Ferro-gusa no limite econômico e sustentável

Na encruzilhada na qual chegou o setor de ferro-gusa em Minas Gerais, apenas um caminho é apontado como alternativa para fugir da tormenta sem fim iniciada com a crise financeira mundial: modernizar o pátio para reduzir custos e diversificar a produção. E, como se não bastasse o franco retrocesso das vendas externas, o gusa enfrenta ainda a ameaça da matéria-prima – o carvão vegetal. O setor não conseguiu cumprir metas de sustentabilidade que deveriam ser atingidas em 2012.

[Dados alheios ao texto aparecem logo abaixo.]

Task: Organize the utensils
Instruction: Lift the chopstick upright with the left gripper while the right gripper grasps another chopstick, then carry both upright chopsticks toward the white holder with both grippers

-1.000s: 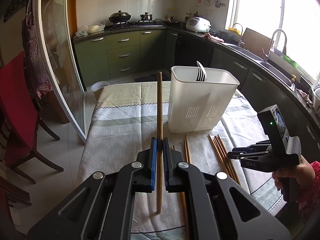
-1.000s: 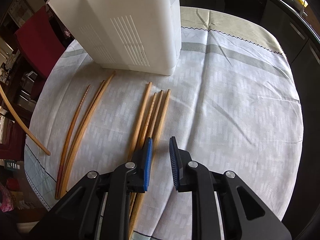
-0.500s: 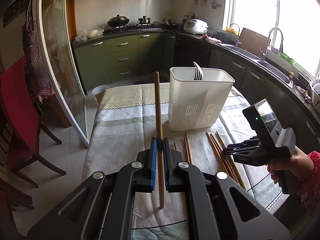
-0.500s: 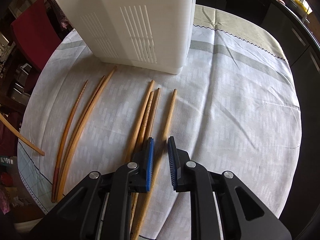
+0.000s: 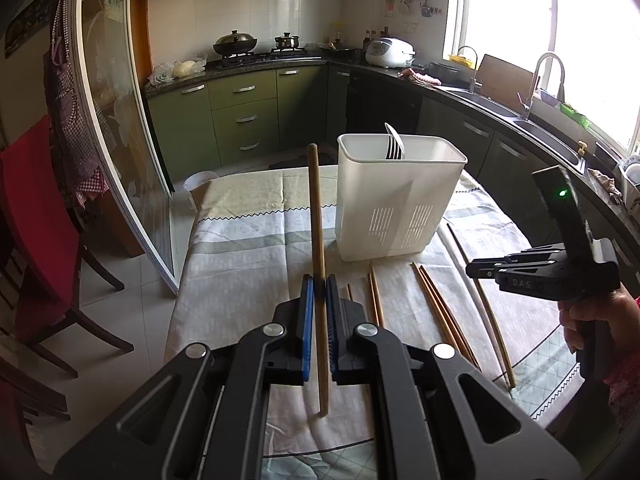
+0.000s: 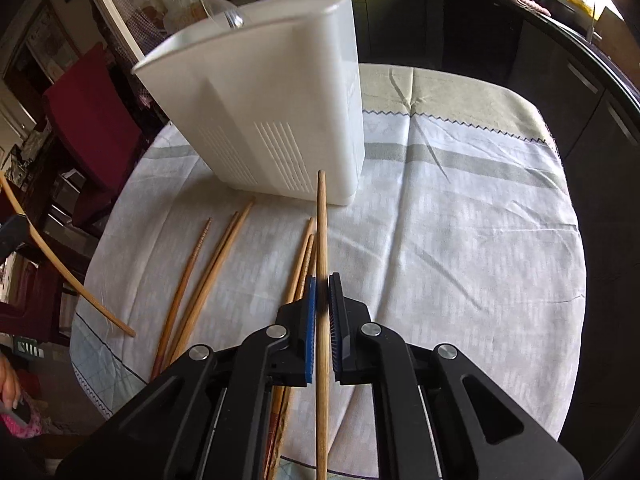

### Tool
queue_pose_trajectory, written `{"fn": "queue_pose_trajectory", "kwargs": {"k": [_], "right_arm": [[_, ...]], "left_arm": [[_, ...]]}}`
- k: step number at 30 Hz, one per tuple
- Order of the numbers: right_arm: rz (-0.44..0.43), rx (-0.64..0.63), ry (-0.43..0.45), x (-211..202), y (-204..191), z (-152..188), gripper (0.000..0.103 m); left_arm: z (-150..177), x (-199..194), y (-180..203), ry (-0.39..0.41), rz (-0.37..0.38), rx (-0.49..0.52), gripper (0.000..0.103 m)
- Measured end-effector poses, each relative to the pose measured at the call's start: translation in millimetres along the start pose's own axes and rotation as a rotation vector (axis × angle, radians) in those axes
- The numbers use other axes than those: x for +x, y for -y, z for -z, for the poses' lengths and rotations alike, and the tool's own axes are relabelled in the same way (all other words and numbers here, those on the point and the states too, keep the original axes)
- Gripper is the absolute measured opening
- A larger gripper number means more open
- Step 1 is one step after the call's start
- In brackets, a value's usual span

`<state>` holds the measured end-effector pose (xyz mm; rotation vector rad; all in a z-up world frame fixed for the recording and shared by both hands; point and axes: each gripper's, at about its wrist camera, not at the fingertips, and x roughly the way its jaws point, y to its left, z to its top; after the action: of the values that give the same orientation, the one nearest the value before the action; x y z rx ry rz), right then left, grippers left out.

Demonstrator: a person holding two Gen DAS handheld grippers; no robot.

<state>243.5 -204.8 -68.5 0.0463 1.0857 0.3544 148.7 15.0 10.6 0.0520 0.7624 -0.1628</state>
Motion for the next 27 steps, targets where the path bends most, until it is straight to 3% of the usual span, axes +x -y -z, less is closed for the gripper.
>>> {"fn": "queue_pose_trajectory", "kwargs": {"k": [5, 12, 20, 27], "right_arm": [[-0.001, -0.015, 0.217, -51.6, 0.6, 5.0, 0.007], [0.039, -0.056, 0.441, -108.8, 1.0, 49.4, 0.007], [0.054, -0.068, 0.529, -149.8, 1.9, 101.3, 0.007], [0.037, -0.079, 0.518, -160.6, -3.4, 104.0, 0.007]], "left_arm": [[0.5, -0.2, 0.5, 0.0, 0.001, 0.004, 0.007], [2.1, -1.8, 1.6, 0.001, -0.001, 0.012, 0.007], [3.4, -6.7, -0.4, 0.005, -0.002, 0.011, 0.007], [3.9, -11.1, 2.5, 0.013, 0.013, 0.011, 0.006]]}}
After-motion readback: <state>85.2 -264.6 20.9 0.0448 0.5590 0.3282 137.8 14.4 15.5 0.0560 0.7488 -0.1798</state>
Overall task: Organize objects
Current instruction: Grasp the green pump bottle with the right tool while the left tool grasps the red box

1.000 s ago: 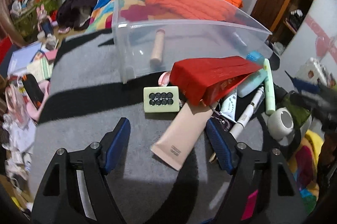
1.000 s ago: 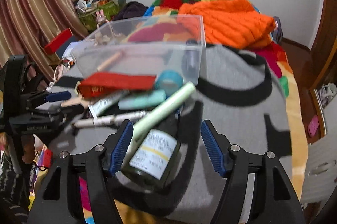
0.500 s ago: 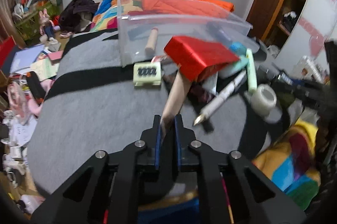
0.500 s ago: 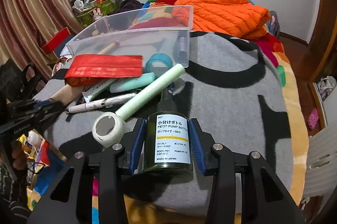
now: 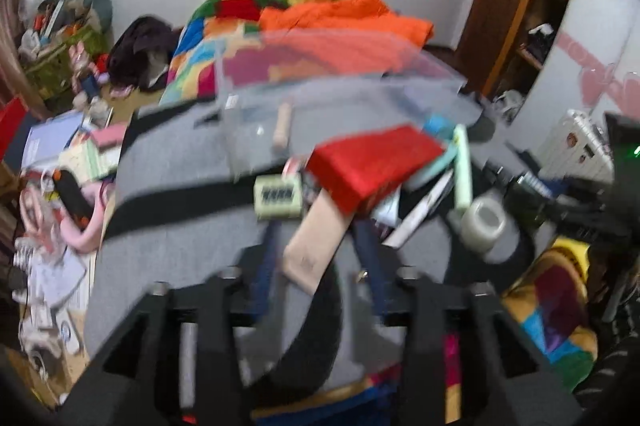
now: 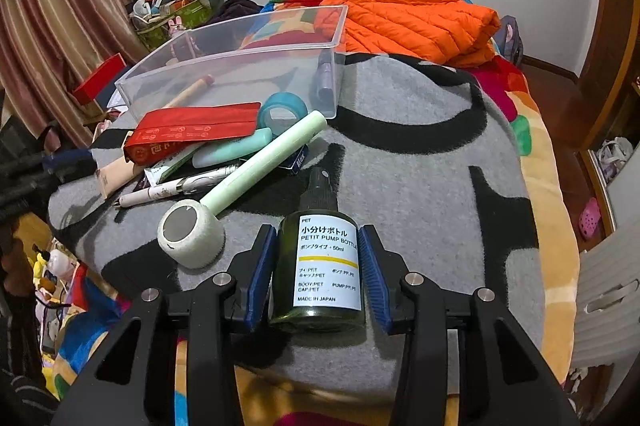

O prazo foi estendido para 2017, mas especialistas desconfiam que, ainda assim, a data pode não ser suficiente para os guseiros conseguirem plantar florestas suficientes e se livrar da pressão do carvão com origem nas matas nativas.

De janeiro a junho deste ano, as exportações do estado encolheram 33% frente a 2009, uma base fraca de comparação. A queda corresponde a mais que o dobro do percentual nacional, que no mesmo período caiu 19%. Enquanto em 2008 Minas exportou, em média, 300 mil toneladas/mês, este ano a expectativa do Sindicato da Indústria do Ferro de Minas Gerais (Sindifer-MG) é que o estado só atinja a antiga média mensal no acumulado de janeiro a setembro.

“A crise do gusa é estrutural, não é consequência apenas do câmbio. Existe excesso de oferta, o setor é especulativo e precisa de investimento em tecnologia para reduzir custos”, diz José Elísio Batista, secretário-adjunto de Fomento Econômico da Prefeitura de Divinópolis, polo produtor no Oeste do estado. “A solução para o setor é verticalizar (unir a produção de gusa com a fundição) ou começar a fabricar aço.”

Segundo o secretário-adjunto de Divinópolis, outra questão que pesa nos custos é o desperdício. “Há 60 anos o gás que poderia tornar uma usina autossuficiente e ainda se tornar em um excedente vendido como energia é jogado fora. As termoelétricas são importantes para reduzir os custos. Só quem investe em tecnologia está de pé”, aponta Batista. Segundo ele, das oito empresas do setor concentradas no Oeste do estado, 50% já têm projetos para diversificar a atividade. Três já têm projetos para integrar a fabricação do gusa à fundição, e uma quarta empresa já está trabalhando com a fabricação do aço.

Os empresários do gusa iniciaram esta semana a discussão sobre a viabilidade de se investir em uma aciaria, (usina para produção de aço) voltado para construção civil. A ideia é montar uma planta com capital conjunto do setor, espécie de cooperativa, que compraria a matéria-prima excedente agregando valor ao gusa e ao, mesmo tempo, aproveitando o mercado superaquecido da construção.

O projeto está sendo ressuscitado depois de já ter sido lançado e abandonado por duas vezes nas décadas de 1960 e 1980. “Toda a produção atual é consumida pelo mercado interno”, aponta Paulino Cícero presidente do Sindifer. Ele aponta que a corda está sufocando especialmente o gusa para aciaria, que corresponde a 75% da produção do estado e tem menor valor agregado, sendo por isso a principal frente de preocupação do setor.

Mercado interno
No mercado interno, o gusa para fundição tem preços 40% inferiores aos valores praticados em 2008. Já o produto para aciaria está variando entre R$ 700 e R$ 800. Há dois anos, os valores chegaram a US$ 900. O presidente da TMG Siderurgia, Gerson Montessi, localizada em Divinópolis, explica que a empresa está com o investimento de R$ 4 milhões em banho-maria. Visando agregar valor ao gusa, a TMG começou a investir na fundição, integrada ao parque siderúrgico. “Estamos avaliando a continuidade do projeto, porque o momento é de insegurança no mercado”, diz. Montessi considera positiva a ideia de produzir aço. “Tanto os fornecedores de minério como os compradores do aço são clientes fortes, mas acredito que o setor tem condições de ser competitivo.”

Outro gargalo apontado pelo secretário de Fomento Econômico de Divinópolis são os eucaliptos. “Não existe financiamento para florestas no Banco Nacional de Desenvolvimento Econômico e Social (BNDES).” De acordo com ele, os custos elevados do investimento, que deve ser feito por conta própria, deixa o setor submetido às altas do carvão, além de enfrentar problemas com o desmatamento ilegal.